Well, the first selection that I did fairly manually was successful. Then we opened it up to Whitehead scientists our first release of the website was just for Whitehead scientists and we got good reviews from people here. Then we made it publicly available in 2003 because people were asking for it at that point.
Could you give an overview of the website and what it involves?
Let me back up and say that one of the goals is to make it a flexible webserver. A lot of people like black boxes, and want to put in a sequence and get some candidate oligos out. The problem is that the rules keep changing, and new experimental information is being discovered all the time.
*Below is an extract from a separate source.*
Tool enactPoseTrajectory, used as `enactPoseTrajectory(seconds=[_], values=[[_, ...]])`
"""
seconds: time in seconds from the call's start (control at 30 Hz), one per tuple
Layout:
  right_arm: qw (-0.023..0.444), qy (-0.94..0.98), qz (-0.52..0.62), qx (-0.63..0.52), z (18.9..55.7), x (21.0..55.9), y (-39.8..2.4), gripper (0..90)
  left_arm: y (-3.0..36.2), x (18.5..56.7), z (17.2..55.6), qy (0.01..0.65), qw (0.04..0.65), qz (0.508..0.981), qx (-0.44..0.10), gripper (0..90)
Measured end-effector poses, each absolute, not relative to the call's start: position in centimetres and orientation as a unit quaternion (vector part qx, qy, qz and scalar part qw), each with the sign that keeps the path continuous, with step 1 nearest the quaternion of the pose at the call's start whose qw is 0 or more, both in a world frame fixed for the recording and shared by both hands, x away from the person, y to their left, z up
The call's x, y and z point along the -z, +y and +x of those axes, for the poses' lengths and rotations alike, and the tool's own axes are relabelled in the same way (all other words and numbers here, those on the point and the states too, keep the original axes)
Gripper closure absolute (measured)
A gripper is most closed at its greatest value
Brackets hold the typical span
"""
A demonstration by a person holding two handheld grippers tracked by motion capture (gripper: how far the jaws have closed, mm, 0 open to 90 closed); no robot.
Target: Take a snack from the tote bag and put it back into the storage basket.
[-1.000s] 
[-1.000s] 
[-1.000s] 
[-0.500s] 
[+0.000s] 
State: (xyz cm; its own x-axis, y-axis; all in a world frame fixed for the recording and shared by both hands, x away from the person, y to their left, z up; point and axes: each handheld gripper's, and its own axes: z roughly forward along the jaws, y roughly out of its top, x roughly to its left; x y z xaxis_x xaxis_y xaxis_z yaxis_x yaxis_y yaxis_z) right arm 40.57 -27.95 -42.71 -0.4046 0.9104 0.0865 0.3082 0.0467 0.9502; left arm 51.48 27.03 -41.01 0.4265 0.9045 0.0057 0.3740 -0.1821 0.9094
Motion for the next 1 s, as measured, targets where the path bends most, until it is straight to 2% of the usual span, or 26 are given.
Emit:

We try to allow for incorporation of that kind of new information, instead of making the website static.
You, of course, have to start with your sequence search or an accession number, and then you can enter some patterns, and these are the original patterns that Tom Tuschl had come up with the AA, 19 of anything, and then a TT. But we also allow for custom patterns, so you can enter very complex patterns if you have some idea of what should be in a certain position.
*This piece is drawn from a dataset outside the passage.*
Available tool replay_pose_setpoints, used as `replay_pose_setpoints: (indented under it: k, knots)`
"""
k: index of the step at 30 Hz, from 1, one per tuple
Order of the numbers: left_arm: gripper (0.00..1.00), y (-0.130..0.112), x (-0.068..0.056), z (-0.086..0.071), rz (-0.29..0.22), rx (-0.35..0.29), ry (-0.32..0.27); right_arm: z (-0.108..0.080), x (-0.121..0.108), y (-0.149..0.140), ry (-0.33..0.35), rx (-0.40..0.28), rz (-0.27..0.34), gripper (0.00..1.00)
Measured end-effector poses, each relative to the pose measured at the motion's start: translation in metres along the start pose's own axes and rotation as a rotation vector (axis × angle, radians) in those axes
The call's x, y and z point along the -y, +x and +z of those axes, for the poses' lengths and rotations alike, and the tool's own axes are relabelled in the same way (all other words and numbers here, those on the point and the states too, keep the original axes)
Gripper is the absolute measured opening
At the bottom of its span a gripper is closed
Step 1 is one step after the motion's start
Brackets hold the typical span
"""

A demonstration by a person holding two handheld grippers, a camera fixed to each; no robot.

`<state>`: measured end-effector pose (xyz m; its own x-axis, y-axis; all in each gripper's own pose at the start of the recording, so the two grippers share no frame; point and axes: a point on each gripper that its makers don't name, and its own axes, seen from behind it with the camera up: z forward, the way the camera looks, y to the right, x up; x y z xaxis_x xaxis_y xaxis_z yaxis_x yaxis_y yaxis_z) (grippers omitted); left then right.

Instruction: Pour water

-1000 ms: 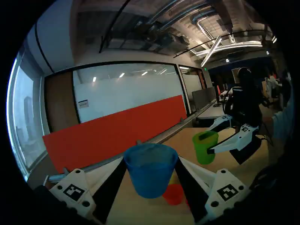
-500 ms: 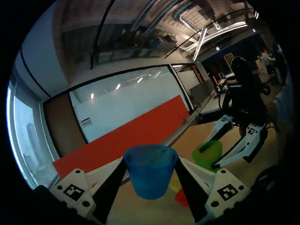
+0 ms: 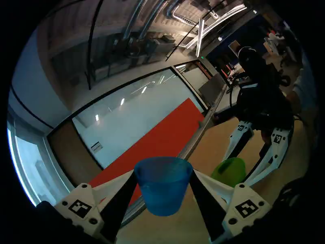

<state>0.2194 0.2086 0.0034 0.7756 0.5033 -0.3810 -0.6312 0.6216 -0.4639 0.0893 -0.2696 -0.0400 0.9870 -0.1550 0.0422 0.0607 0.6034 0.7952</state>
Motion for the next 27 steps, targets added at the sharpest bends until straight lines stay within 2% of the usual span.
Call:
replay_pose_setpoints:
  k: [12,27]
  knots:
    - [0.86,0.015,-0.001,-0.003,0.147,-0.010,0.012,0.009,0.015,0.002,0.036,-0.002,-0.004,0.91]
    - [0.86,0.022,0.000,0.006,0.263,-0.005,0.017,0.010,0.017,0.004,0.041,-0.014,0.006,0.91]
Once you put your sequence in, the next place where there's selection criteria is where you get a list of possible hits that match your pattern, what position they're in within the sequence, GC percent, thermodynamic values, and you're allowed at that point to select which of the sequences you want to use for further analysis you do a Blast search, and we provide flexibility for what program you would use, whether it's an NCBI Blast or WU Blast. And you can search different species human, rat, mouse against different databases such as RefSeq or Ensembl, things like that.
Once you do your search, and this is where the newest feature has come in, you can filter for off-target effects. This is based on some of the work that Tom Tuschl has published in the last year, which shows that a match to other sequences in certain positions is not good. We have the filtering steps of the Blast that let you remove the siRNAs that have potential off-target effects. It's quite flexible if you have Blast hits that share a certain number of matches, you can eliminate those as a possibility. So, if you can say, "Anything that matches with more than 12 bases should be eliminated." You can also do it by position.
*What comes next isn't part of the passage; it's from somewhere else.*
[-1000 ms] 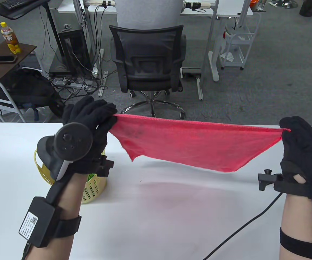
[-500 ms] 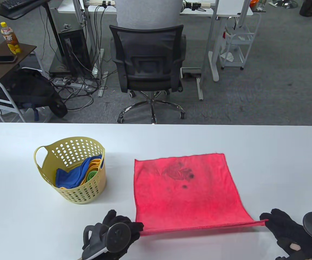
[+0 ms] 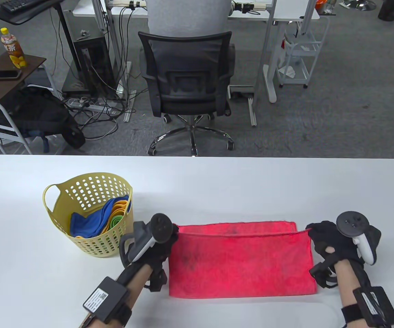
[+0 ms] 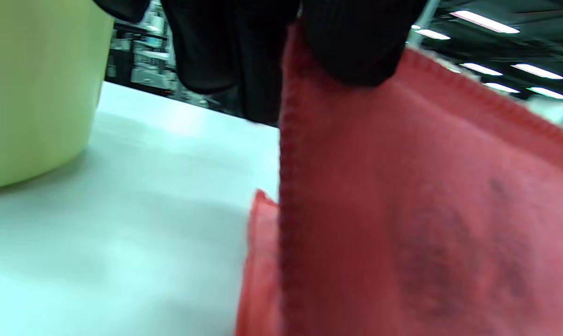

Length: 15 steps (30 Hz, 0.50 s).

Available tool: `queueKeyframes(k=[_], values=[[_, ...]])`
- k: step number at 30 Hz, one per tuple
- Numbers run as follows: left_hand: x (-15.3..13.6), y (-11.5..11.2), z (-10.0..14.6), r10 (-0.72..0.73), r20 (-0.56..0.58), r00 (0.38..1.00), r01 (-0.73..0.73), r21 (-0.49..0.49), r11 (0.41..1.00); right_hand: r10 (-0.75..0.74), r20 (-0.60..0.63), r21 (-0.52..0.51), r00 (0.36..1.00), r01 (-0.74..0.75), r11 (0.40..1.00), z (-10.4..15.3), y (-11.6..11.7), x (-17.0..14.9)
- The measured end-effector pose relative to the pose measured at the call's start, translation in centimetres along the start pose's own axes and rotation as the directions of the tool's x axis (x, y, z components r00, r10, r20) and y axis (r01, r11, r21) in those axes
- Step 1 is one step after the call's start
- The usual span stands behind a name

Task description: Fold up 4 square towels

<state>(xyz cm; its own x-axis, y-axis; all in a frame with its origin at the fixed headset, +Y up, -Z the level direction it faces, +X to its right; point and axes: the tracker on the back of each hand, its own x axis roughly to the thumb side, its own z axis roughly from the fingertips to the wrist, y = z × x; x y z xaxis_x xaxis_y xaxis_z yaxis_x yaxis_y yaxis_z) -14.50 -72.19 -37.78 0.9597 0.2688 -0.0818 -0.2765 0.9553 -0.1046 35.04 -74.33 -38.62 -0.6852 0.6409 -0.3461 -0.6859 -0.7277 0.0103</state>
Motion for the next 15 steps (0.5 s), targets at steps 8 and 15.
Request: queueKeyframes(k=[8,15], values=[[-1.2,-2.4,0.5,0.028,0.024,0.999,-0.025,-0.106,0.994,0.223,-0.278,0.017,0.935,-0.227,0.974,-0.2,2.4,-2.0],[-2.2,-6.3,4.4,-0.271,0.169,0.948,0.312,-0.311,0.898,0.413,-0.256,0.092,0.874,-0.403,0.911,2.2,6.2,-2.4]])
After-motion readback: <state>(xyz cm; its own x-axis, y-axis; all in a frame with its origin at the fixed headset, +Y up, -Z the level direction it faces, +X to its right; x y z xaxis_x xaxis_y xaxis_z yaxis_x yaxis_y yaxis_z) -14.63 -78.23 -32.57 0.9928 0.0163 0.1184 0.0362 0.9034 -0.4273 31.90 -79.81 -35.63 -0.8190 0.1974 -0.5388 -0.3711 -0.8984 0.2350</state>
You talked about wanting this to be a flexible tool. Is there still work being done to refine it?
Currently, we don't have a release date for any new features, but we will. We actually have been getting a lot of user feedback. We do require that people register, and the reason is that we have to limit how many searches a person can do on a given day because we have limited resources. So we ask for a very simple registration, and we have over 6,000 registered users.
Are those pretty much all academic?
A fair amount are the majority certainly. But we do allow commercial users. And we're getting requests for licenses to our software. We're working on that.
Is that like a version of the website that people can put onto their computer and run all they want?
Any sense of when that might be available?
We're going to try it with one place first, and see how it goes. That will be coming up soon. I hate to put a date on it, and I'm not convinced that we're going to want to make it publicly available, because then you get into maintenance. Everybody's environment is different, so the [program] is going to behave differently.
When you make updates and changes [to the tool], is that something you do with people on the outside or … do you work on it internally?
Well, for instance, after Phil Zamore who was also a postdoc here at Whitehead published the thermodynamics paper in Cell, he sent me an e-mail and said, "Incorporate this." Well, I would have done that anyway.
Then, certainly, I'm in touch with Tom Tuschl and from time to time he will send suggestions. I'm not sure we get that many [comments] from users, per se, but we scan the literature and see if there are new rules. There haven't been a lot of new rules recently, though.